Question

When two lines intersect, the opposite angles are called vertical angles. Vertical angles have equal measures. Determine the measures of the vertical angles indicated in the figure to the right.

Answer 1

The measures of the vertical angles are 109 degrees and 109 degrees

Step-by-step explanation:

From the question, we're told that vertical angles have equal measures.

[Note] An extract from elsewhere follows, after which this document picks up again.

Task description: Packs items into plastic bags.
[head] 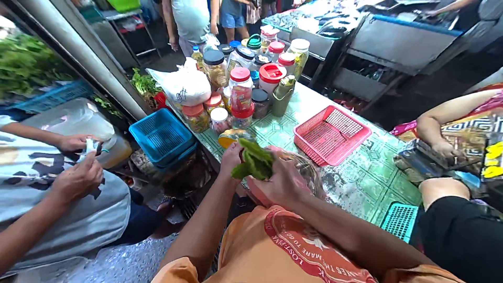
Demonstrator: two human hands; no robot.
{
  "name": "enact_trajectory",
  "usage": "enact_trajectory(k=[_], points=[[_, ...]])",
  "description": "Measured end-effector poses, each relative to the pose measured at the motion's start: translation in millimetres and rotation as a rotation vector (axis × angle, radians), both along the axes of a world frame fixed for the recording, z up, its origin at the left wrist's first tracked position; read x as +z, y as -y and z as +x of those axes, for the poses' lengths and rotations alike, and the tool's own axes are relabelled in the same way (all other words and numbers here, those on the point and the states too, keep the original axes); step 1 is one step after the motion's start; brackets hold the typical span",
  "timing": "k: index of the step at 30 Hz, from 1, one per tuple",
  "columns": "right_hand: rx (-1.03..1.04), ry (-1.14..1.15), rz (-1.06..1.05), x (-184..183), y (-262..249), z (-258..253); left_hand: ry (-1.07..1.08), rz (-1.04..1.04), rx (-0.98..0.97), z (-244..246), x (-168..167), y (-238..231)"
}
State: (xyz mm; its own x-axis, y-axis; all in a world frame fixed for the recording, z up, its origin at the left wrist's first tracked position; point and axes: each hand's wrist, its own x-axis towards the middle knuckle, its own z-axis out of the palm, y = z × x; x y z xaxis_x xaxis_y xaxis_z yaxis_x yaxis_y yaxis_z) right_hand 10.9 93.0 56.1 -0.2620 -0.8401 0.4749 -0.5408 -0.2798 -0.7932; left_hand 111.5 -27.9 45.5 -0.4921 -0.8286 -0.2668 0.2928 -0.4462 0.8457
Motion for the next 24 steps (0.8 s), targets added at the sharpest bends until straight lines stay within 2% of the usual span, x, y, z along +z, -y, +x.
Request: enact_trajectory(k=[3,6,8,10,12,15,19,21,24], points=[[-0.008,-0.069,0.257,-43,6,-6,0.139,-0.022,0.055,4,-6,22],[-0.019,-0.140,0.705,-75,8,-29,0.150,-0.058,0.091,3,-7,29],[-0.077,-0.160,0.860,-86,4,-43,0.214,-0.316,-0.054,4,-14,40],[-0.119,-0.192,1.002,-85,-2,-57,0.347,-0.557,-0.254,-7,-19,72],[-0.103,-0.232,1.142,-86,-8,-68,0.447,-0.583,-0.365,-41,-28,118],[-0.005,-0.335,1.234,-96,-16,-72,0.724,-0.469,-0.329,-104,-49,185],[0.054,-0.343,1.221,-103,-26,-71,0.732,-0.260,-0.263,-149,-54,218],[0.027,-0.321,1.247,-104,-32,-73,0.659,-0.341,-0.271,-156,-50,210],[-0.007,-0.300,1.225,-98,-27,-69,0.685,-0.664,-0.294,-125,-33,153]])
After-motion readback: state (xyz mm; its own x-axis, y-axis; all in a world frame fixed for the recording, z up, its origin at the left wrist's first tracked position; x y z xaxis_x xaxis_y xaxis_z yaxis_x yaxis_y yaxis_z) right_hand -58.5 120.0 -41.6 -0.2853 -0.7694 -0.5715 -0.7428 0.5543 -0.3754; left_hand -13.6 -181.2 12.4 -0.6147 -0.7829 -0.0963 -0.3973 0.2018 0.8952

To be able to determine the measures of the vertical angles, we have to first determine the value of x by equating the measures of the vertical angles together and solving for x as seen below;

`\begin{gathered} 3x+70=8x+5\ldots\ldots\ldots\text{.(vertical angles have equal measures)} \\ \end{gathered}`

Let's subtract 70 from both sides of the equation;

`\begin{gathered} 3x+70-70=8x+5-70 \\ 3x=8x-65 \end{gathered}`

Let's subtract 8x from both sides of the equation;

`\begin{gathered} 3x-8x=8x-8x-65 \\ -5x=-65 \end{gathered}`

Let's divide both boh sides of the equation by -5;

`\begin{gathered} (-5x)/(-5)=(-65)/(-5) \\ x=13 \end{gathered}`

Since x = 13, we can now go ahead and determine the measures of the vertical angles as seen below;

`\begin{gathered} 3x+70=3(13)+70=39+70=109^(\circ) \\ 8x+5=8(13)+5=104+5=109^(\circ) \end{gathered}`

Therefore, the measures of the vertical angles are 109 degrees and 109 degrees.